Pittsburgh, PA ( -- At a ceremony in Pittsburgh to celebrate the rescue of nine trapped mine workers, President Bush signed a pro-life bill that provides legal protection to babies born alive following an unsuccessful abortion attempt.
The Born Alive Infants Protection Act would guarantee that such children would have full legal rights, regardless of their stage of development, and must receive appropriate medical care. It came as a response to reports from a whistleblowing nurse that babies who had survived botched late-term abortion attempts were denied medical treatment and left to die.
Bush said he was with the miners and their families to "celebrate life, the value of life,'' a theme that carried over to the bill signing. "This important legislation assures that every infant born alive, including an infant who survives an abortion procedure, is considered a person under federal law," Bush said. "The Born-Alive Infants Protection Act is a step toward the day when every child is welcomed in life and protected in law."
"A child who is born has intrinsic worth and must have the full protection of our laws. Today, through sonograms and other technology, we can clearly see clearly that unborn children are members of the human family as well," he added. "They reflect our image, and they are created in God's own image. It is a step toward the day when the promises of the Declaration of Independence will apply to everyone, not just those with the voice and power to defend their rights," Bush concluded.
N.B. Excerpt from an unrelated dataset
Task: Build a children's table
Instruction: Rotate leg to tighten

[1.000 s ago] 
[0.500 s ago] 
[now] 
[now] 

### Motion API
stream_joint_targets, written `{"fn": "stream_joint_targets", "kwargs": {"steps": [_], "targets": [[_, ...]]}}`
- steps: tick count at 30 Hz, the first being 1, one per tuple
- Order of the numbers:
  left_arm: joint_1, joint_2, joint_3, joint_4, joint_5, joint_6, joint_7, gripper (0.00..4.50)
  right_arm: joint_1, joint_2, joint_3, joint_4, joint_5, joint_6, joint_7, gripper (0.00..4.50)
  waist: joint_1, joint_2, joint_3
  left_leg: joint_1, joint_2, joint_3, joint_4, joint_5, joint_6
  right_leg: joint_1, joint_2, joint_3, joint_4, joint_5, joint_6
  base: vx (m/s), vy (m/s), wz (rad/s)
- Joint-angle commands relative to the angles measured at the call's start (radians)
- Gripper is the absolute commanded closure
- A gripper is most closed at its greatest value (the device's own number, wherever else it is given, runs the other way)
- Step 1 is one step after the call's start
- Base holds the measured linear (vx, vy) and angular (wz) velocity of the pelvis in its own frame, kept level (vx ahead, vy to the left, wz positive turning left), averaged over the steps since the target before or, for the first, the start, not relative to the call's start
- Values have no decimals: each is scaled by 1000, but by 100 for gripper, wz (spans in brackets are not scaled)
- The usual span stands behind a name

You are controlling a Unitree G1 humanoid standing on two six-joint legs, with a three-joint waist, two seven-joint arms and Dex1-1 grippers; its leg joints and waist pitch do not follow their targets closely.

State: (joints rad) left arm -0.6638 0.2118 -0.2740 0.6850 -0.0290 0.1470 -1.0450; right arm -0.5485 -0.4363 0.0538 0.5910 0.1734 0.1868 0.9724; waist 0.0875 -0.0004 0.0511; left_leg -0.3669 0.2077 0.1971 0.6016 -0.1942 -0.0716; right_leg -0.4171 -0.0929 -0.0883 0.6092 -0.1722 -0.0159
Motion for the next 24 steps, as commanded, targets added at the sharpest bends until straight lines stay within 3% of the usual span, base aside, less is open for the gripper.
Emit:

Pro-life groups welcomed the signing of the bill. "Some newborn infants, especially those who are born alive during abortions, have been treated as non-persons," said NRLC Legislative Director Douglas Johnson. "This bill says that every infant born alive, even during an abortion and even if premature or handicapped, is a full legal person under federal law."
Fr. Frank Pavone, Founding Director of Priests for Life, stated, "This law makes it clear that the legal status of a child does not depend on whether anyone happens to want him or her. Rather, that child possesses the right to be protected simply because he or she is human, period."
Originally sponsored by now-retired pro-life Congressman Charles Canady, the bill passed the House of Representatives 380-15 in September 2000, but that bill was killed in the Senate by objection from one or more anonymous senators at the end of the 96th Congress. The new bill passed the House and Senate by voice votes this year after pro-abortion lawmakers and abortion advocacy groups scaled back their opposition to the bill.
Bush invited several pro-life leaders and advocates to the ceremony including Jill Stanek, an Illinois nurse who testified before a congressional committee about infants born alive during labor-induction abortions at the Chicago-area hospital where she worked; Gianna Jessen, a young woman who survived an attempted saline abortion in 1977; Senator Rick Santorum (R-PA) and Congressman Steve Chabot (R-OH), the prime congressional sponsors of the bill; National Right to Life President Wanda Franz and NRLC legislative director Doug Johnson.